Nature keeps one of the best secrets in this country - the long, slim province of Aurora wedged between the longest Philippine mountain range and the world’s largest ocean. Access from Manila is only by sea, light plane or two northward land routes through Nueva Ecija. Smooth lowland travel on the Baler-Bongabon Highway becomes steep ascent up the Sierra Madres, on to the Caraballo Mountains of Nueva Vizcaya. Not for greenhorn drivers is the fall of evening on stretches with hairpin turns above the clouds and rocks from recent landslides. Again and again we stop on a breathtakingly narrow pass in mist, giving way to lumber trucks blinking like red-eyed drunks hauling off Northern Luzon’s remaining forest wealth. We survived to the welcome of another world - a brightly lit small hotel by the sea and a feast of charcoal-roasted blue marlin, fat river shrimps, mountain ferns and squash in succulent coconut cream. But the main trade-off for fearsome passage came at dawn - waking to roaring surf with the northeast monsoon blowing through the Pacific. Facing East, brewed coffee in hand, with brown bodies riding the whitecaps as though born from the breeze made it all worth it.

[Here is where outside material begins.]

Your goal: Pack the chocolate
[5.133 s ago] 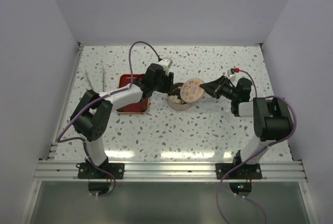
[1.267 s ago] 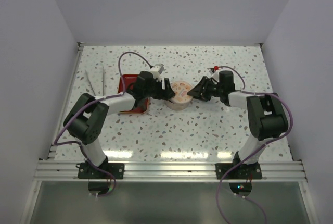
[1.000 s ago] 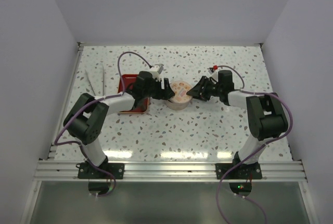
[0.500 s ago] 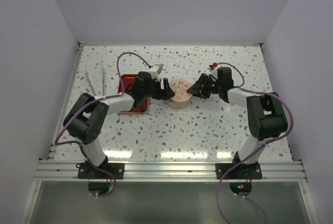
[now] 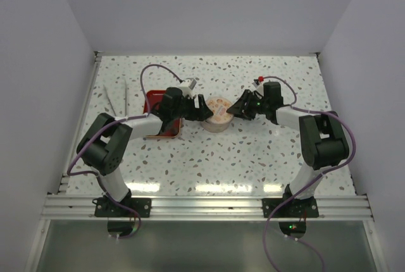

Baler's clutter-free coastline is begging to be preserved from the pollution of progress. Photo by Elvira Araneta-Avila
How clear it is on this coastline free of bottle caps and plastic debris: This is what our islands used to be. A Big City stranger could only wonder what it would take to keep this one little corner pristine in a country fast surrendering true wealth to “progress." Bahia de Baler - the centuries echoed with a Spanish lilt in our lodgings, hosted by an invisible Senator Edgardo Angara. No politics disturbed delighted discovery. “Baler has long sealed a pact with timelessness," he writes in the handsome scholarly book he produced, BALER, AURORA. Is this what makes a political dynasty between mountain and ocean? His younger sister Bellaflor is governor; their brother Arthur is Baler’s mayor; his only son, Juan Edgardo a.k.a. Sonny, took his aunt’s place representing Aurora’s lone congressional district; Mayor Arthur’s daughter Karen was recently elected to the provincial council. Human nature is still human nature, but a spotless coastline and a capital without a trace of graffiti or a street child’s shadow, new schools – elementary, nursing, science and tech - cast a somewhat different light on “dynasty." To hear Senator Miriam Santiago tell it, Aurora also belongs to a handful of provinces free of an old root of corruption in jueteng. Their departed patriarch Juan C. Angara smiles from the book pages - a medical nurse, dentist and public school teacher elected governor in the Commonwealth Era. As mayor of Baler when the Japanese invaded, he kept his seat at President Quezon’s order to protect civilians, sparing them the savagery rampant elsewhere, while secretly treating guerillas as an officer of the underground resistance. How striking that Juan Angara would not have been born at all had his ancestors not survived a tromba marina – that giant torrent of water we now call tsunami. By Ed Angara’s recounting, the whole town was drowning that midnight in 1735 when intrepid members of six families clambered up the roots of towering trees and swam to Point Baja, an ocean lookout now called Ermita Hill for the Franciscan hermitage that later stood there.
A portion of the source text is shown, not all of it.